Price Codes
How categories and item codes work, adding codes one at a time, and bulk-importing your price list from a spreadsheet.
Price codes are your organization's price list. When the AI estimator builds an estimate, it matches each scope item to a code and uses that code's price. Codes come from two places: the shared price-code library that every organization starts with, and the codes you add yourself, either brand new ones or overrides of shared entries.
This page covers the Add tab in Settings → Price Codes: adding a single code by hand, and bulk-importing many at once from a spreadsheet.
What's a category?
A category is the trade grouping a price code belongs to. There are about 30 of them. For example:
WTR: Water Damage Mitigation (dehumidifiers, air movers, extraction)DRY: Drywall install & repairPNT: PaintCDC: Cleaning, Carpet & Soft Goods
Categories come from the shared library; you can't invent new ones. If you're not sure which one a code belongs to, the Reference tab in the import spreadsheet lists every category with a plain-English description.
What's an item code?
An item code (also called a selector) is a short identifier, usually 3–8 characters, that is unique inside a category. Examples within WTR:
DHM: Dehumidifier (up to 69 ppd)AMS: Air moverEXT: Water extraction
Combined, the category plus the item code (WTR · DHM) is the lookup key the AI estimator uses to match a scope item to your pricing.
Overriding a shared code
To replace a shared library price with your own, add a code with the same category and item code. The AI substitutes your price automatically wherever that code is used. On the Manage tab, your overrides show with an amber stripe so you can tell them apart from untouched library entries.
Add one code manually
On the Add tab, click Add price code. Pick the category, then enter the item code, description, unit, and price. This is the quickest path for one-off codes or a quick price fix.

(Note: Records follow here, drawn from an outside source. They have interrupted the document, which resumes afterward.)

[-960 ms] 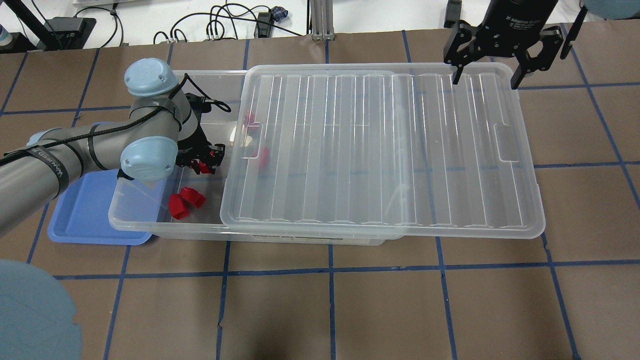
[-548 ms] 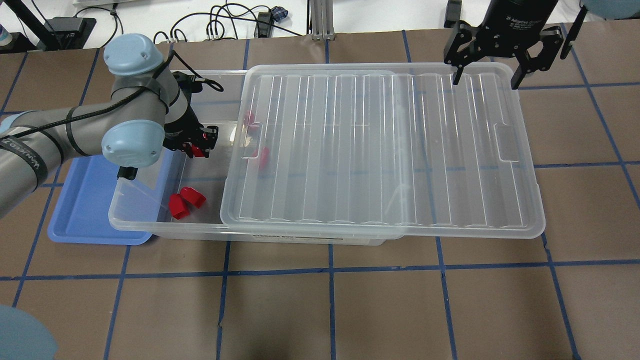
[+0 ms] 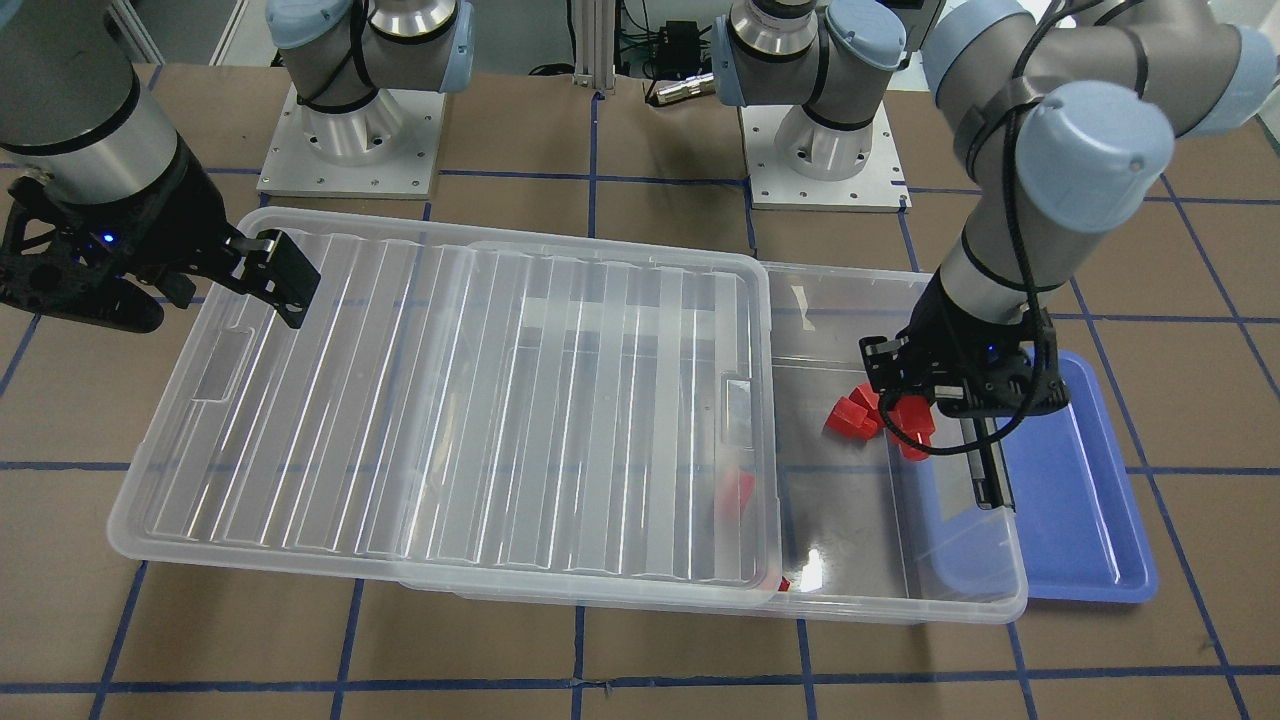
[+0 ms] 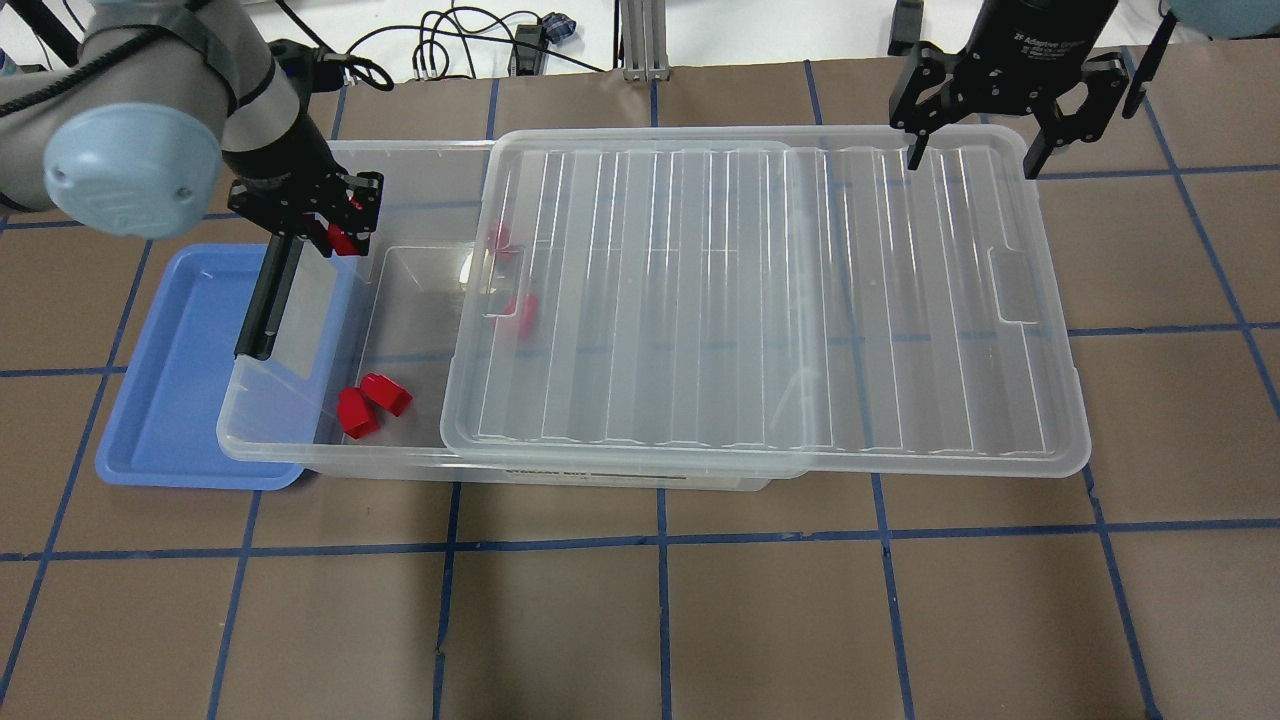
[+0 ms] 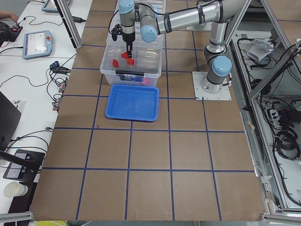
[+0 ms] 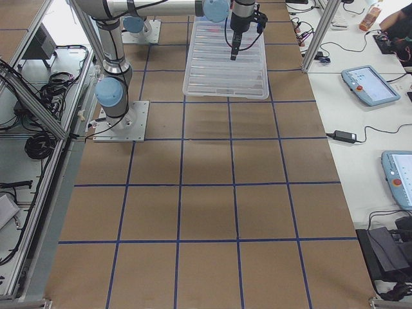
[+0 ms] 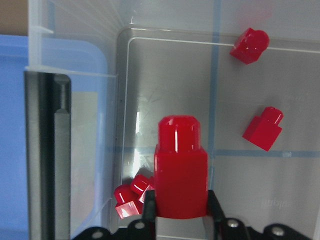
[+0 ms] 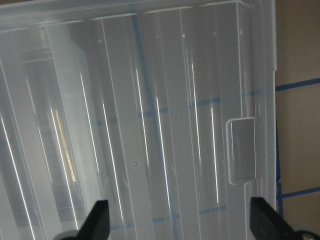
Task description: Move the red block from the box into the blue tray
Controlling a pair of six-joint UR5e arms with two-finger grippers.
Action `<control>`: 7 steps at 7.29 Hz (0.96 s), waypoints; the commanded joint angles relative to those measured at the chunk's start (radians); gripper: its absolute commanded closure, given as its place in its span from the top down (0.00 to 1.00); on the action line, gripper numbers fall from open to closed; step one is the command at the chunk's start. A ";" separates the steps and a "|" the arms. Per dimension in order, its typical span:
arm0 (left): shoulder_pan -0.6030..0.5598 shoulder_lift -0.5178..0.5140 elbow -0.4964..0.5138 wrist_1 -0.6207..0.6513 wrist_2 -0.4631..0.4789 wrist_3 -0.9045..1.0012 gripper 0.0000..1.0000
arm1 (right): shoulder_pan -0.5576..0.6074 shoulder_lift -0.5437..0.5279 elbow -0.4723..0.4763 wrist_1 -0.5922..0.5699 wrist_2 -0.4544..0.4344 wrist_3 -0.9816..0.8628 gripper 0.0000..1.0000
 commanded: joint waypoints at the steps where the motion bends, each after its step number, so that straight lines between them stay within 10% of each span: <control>1: 0.172 0.014 0.023 -0.037 -0.003 0.152 0.21 | -0.001 -0.003 0.001 0.004 -0.003 0.001 1.00; 7: 0.460 -0.137 -0.323 0.401 -0.106 0.514 0.12 | -0.210 0.012 0.000 -0.002 -0.103 -0.261 1.00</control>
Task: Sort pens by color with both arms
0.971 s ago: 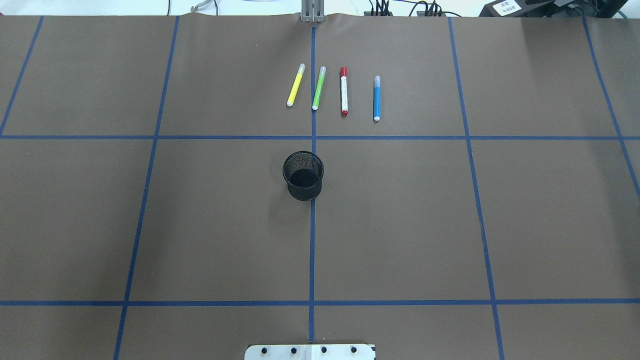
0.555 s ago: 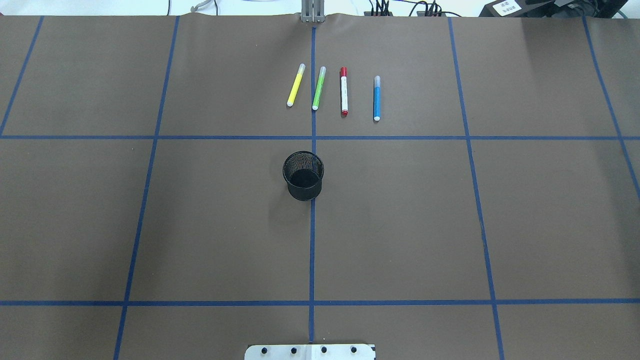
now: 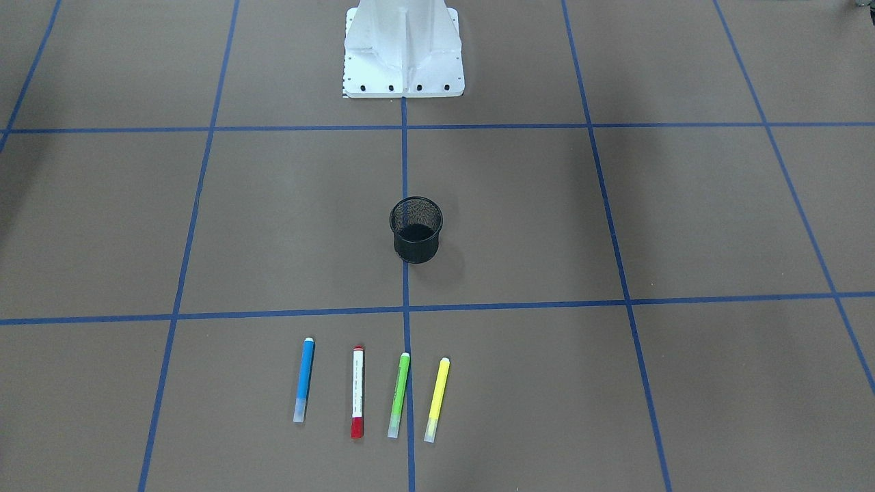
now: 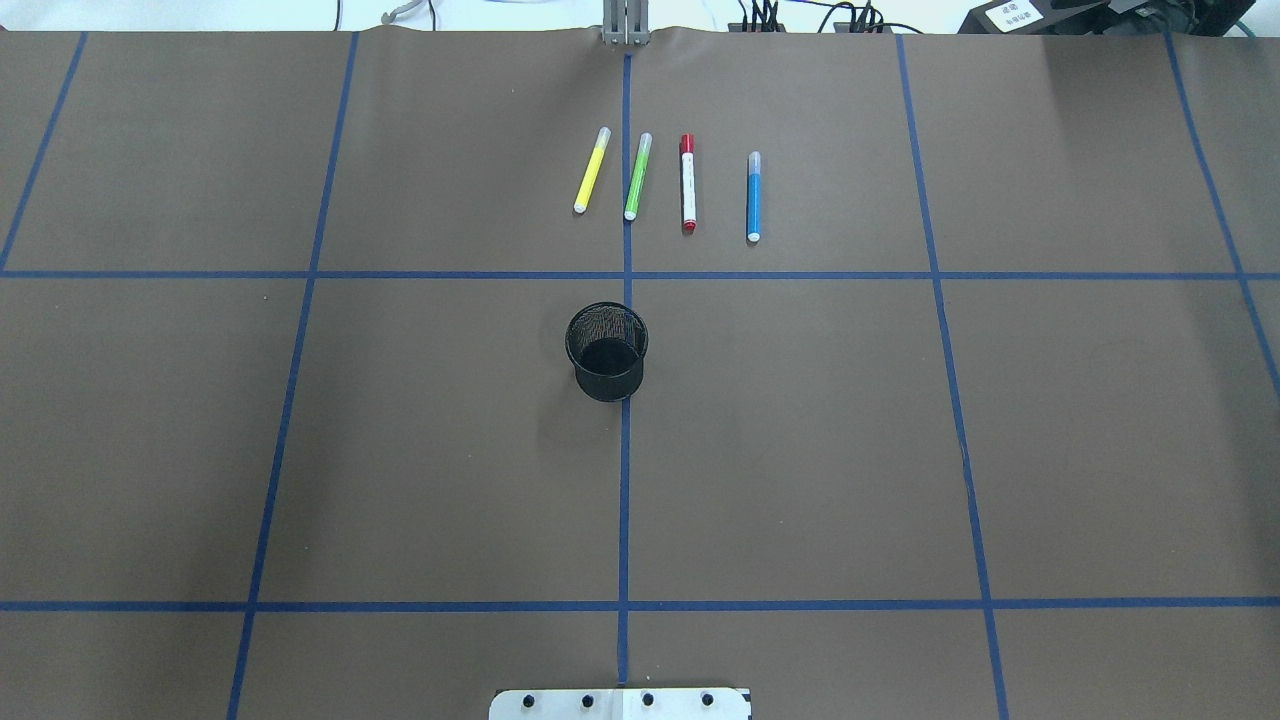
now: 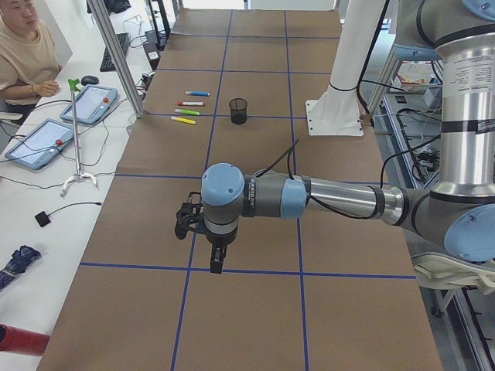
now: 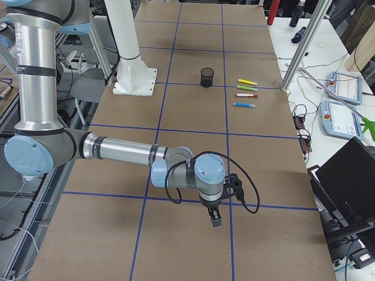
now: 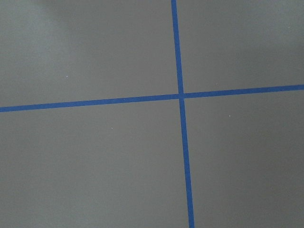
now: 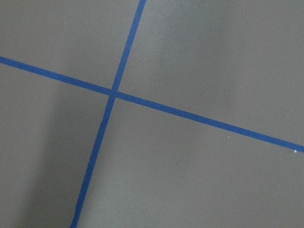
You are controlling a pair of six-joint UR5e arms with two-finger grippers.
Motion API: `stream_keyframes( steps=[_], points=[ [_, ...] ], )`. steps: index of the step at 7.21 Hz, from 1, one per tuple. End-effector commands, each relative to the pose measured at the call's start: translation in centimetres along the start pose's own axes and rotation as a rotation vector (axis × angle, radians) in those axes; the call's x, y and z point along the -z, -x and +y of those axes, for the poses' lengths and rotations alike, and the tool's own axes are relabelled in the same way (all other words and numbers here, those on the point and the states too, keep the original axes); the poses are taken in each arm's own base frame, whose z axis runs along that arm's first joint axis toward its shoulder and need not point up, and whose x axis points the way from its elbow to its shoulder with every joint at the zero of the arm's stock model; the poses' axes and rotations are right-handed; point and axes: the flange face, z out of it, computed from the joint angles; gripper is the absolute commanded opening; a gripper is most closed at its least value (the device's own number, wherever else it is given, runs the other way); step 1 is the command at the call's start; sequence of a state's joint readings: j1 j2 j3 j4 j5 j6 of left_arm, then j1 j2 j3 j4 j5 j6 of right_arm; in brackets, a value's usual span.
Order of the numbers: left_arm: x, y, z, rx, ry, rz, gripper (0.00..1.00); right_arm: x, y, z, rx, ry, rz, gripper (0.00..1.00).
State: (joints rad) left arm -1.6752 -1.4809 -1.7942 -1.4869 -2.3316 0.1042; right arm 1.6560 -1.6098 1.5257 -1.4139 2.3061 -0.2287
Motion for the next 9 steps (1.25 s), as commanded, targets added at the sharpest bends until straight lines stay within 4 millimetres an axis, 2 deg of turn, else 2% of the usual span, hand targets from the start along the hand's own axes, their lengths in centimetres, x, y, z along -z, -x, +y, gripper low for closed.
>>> stream_keyframes(
  steps=[1,9],
  points=[
    [-0.01,0.05,0.50,0.001,0.000,0.000,1.00,-0.13,0.35,-0.22,-0.020,-0.003,-0.006,1.00],
    [-0.34,0.45,0.87,0.009,0.012,-0.011,1.00,-0.41,0.29,0.42,-0.015,0.005,-0.003,1.00]
  ],
)
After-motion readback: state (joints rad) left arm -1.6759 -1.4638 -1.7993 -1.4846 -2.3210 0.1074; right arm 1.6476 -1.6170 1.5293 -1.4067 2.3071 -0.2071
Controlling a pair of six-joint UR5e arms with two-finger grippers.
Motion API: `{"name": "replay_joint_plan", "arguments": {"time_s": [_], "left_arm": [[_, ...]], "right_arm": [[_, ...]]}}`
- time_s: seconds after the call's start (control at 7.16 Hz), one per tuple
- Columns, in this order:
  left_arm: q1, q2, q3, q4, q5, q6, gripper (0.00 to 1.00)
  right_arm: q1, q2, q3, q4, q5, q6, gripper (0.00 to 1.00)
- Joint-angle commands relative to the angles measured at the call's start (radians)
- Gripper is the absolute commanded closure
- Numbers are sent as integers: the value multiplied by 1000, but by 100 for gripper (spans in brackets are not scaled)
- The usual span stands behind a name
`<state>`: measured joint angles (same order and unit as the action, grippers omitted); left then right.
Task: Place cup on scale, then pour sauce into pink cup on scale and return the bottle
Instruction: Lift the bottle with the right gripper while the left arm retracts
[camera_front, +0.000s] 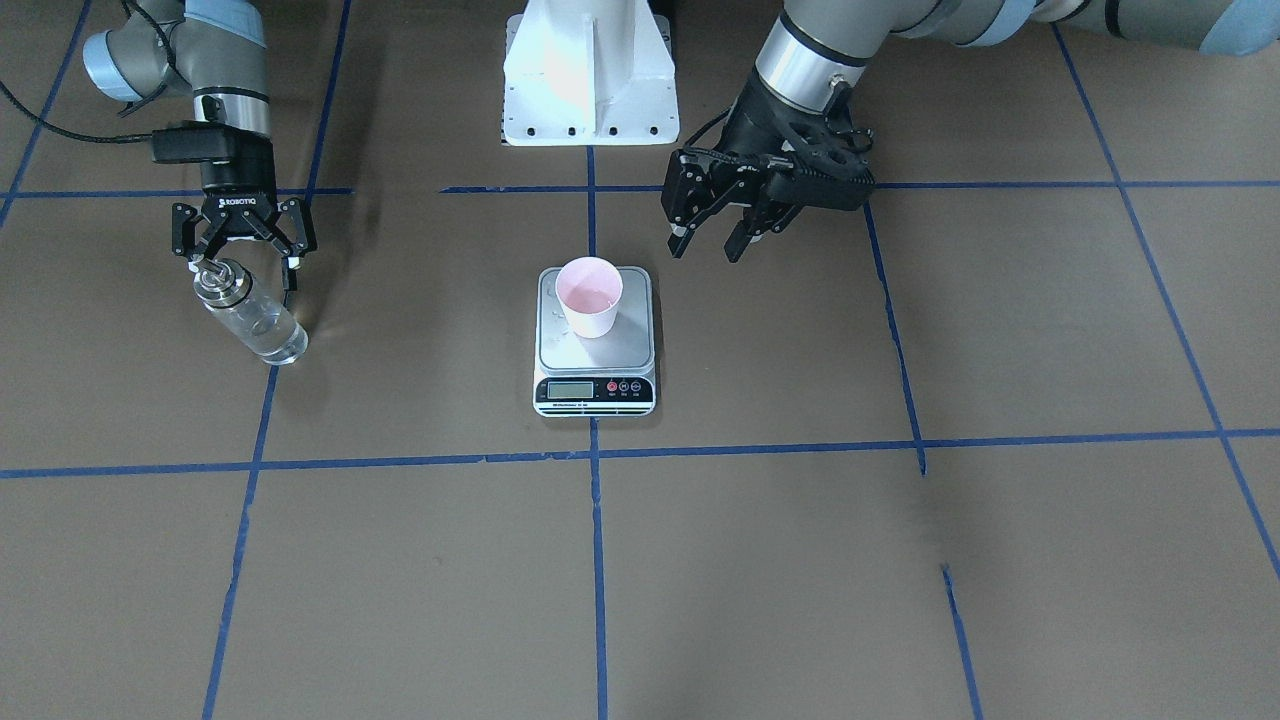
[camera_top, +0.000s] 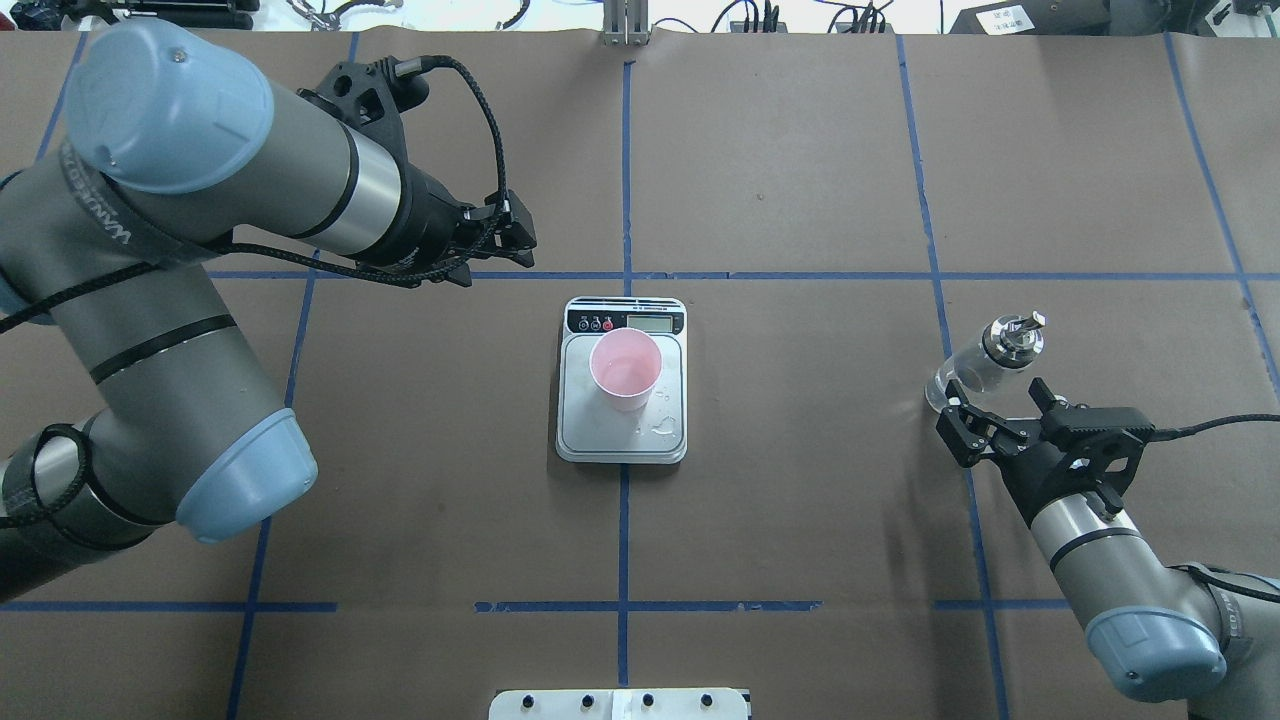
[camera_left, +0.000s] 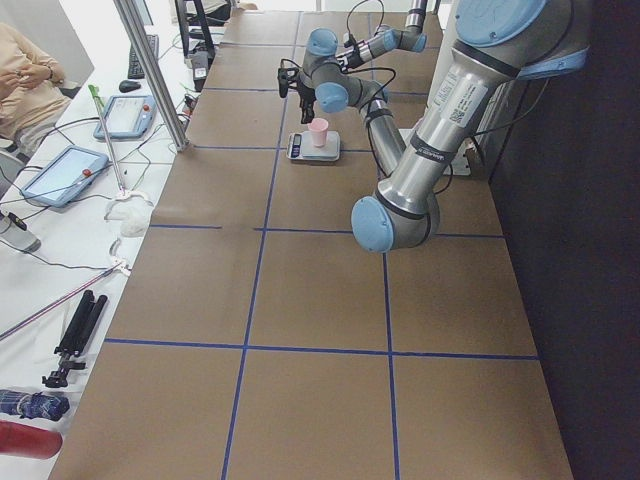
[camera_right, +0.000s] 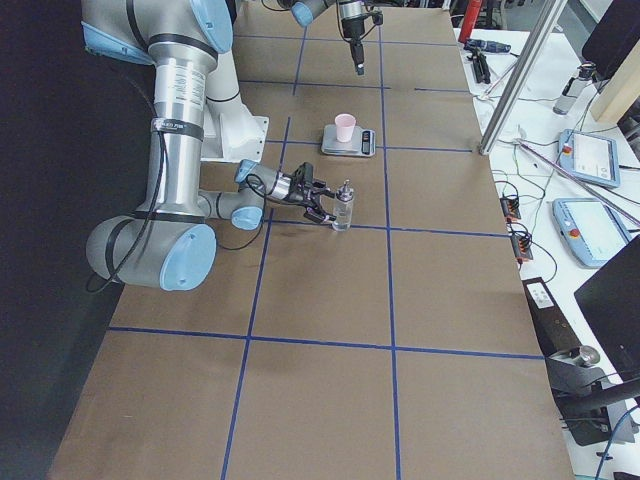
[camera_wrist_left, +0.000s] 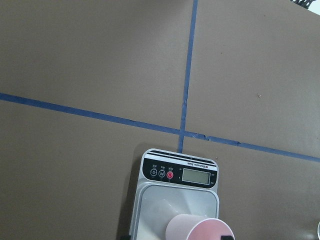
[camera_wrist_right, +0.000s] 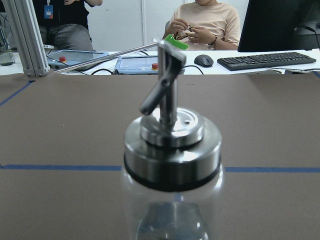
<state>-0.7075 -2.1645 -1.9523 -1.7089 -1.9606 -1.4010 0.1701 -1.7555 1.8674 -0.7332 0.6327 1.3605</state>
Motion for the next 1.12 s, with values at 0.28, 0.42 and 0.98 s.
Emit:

Bulk import from a spreadsheet
For a whole price list, use the import flow:
- Download the template from the Add tab. The
.xlsxfile has two tabs:Price Codes, where you enter your data, andReference, a lookup of every valid category and unit with its description. - Fill in one row per code. The Category and Unit cells are dropdowns, so you can't type an invalid value. Flip to the Reference tab if you don't know what a code means.
- Save the file as
.xlsxor.csv, and keep it under 5 MB. - Upload it and click Preview & verify.
- Review the preview. Every row gets a status before anything is written:
- Valid: the row will be imported, marked as either a new code or an update to an existing one.
- Invalid: something's wrong with the row (a missing field, an unrecognized value). Invalid rows are skipped on import; everything else still goes through.
- Superseded: the same category + item code appears again later in the file. The last occurrence wins; earlier duplicates are skipped.
- Confirm the import. You'll see how many codes were added, how many were updated, and a list of any skipped rows with the reason for each.
Re-importing the same file is safe: rows that match an existing code update it in place rather than creating a duplicate.
After importing
Your codes appear on the Manage tab alongside the shared library. Codes that override a shared entry carry the amber stripe; fully custom codes don't. Either kind can be edited or removed there later.